Bingo Wings Be Gone! Flesh Fly Away!
Bingo Wings Be Gone! Flesh Fly Away!
Bingo Wings Be Gone! Flesh Fly Away!

Bingo Wings Be Gone! Flesh Fly Away!

Regular price $100.00
Unit price  per 

2-15-20

This does one section of your body. This does your flapping bingo wings! Flap them for the last time, go ahead and create a wind tunnel, create a black hole! Do what ever you want because this divine gorgeous, beautiful bracelet will melt the buttery flesh away! I personally love to feel my own flesh, I love it!!! I also like to make pube hawks but I’m a little insane so... 

If your normal or crazy as a loon it doesn’t matter, you will no longer look like a 747! Your wings are going to melt away! 

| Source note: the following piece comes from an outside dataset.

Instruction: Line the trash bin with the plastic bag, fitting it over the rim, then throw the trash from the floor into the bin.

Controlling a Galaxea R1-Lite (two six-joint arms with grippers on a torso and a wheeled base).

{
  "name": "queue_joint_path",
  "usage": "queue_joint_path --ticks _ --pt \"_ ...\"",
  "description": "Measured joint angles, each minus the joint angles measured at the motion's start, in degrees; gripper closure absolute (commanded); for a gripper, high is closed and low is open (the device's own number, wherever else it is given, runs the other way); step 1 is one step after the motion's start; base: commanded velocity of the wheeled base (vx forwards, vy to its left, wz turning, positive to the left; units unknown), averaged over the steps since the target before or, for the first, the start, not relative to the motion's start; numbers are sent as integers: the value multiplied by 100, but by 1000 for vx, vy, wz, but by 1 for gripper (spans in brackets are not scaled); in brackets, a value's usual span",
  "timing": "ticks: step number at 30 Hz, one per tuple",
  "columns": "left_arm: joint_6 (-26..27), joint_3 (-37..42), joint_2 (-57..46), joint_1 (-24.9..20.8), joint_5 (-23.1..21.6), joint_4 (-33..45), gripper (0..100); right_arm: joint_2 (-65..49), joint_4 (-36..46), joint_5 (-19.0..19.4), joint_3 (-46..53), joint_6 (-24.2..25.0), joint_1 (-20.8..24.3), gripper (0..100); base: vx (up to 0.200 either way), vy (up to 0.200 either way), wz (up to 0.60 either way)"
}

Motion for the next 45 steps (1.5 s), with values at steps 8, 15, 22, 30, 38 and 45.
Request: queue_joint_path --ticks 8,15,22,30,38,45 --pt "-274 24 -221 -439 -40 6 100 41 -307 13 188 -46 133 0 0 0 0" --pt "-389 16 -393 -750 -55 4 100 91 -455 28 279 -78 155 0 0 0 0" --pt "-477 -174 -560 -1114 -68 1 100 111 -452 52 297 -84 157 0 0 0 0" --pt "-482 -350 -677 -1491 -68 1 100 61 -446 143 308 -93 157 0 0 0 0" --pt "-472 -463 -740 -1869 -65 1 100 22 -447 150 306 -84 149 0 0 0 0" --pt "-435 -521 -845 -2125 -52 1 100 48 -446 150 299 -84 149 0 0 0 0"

Here’s the thing I need to tell you though. Have any of you seen that movie Thinner? I didn’t because Stephen King gets on my nerves and always has. He just looks like a pompous asshole and I think his feet are fugly. His drab descriptions and writing drones on and on and on. I swear he paid someone off. The only thing I like that he did was the Shinning and Stanley Kubrick did the movie of which King hated. Probably why I liked it!  I didn’t see Thinner or read it but I hear it’s about someone being cursed to waste away. I NEED someone to waste me!!! Waste me please!!!!  Okay here goes, this was made as a revenge piece. Yeah I hate to say that but I have to. If I don’t tell you that’s just wrong! Here is how you MUST use it! When you get those wings looking like you want them to, give the piece away or stop wearing it. 

How to wear it. 

Wear the piece once a week for at least two hours. Do this for two to three moths. Do NOT wear it anymore than that. You do want arms don’t you?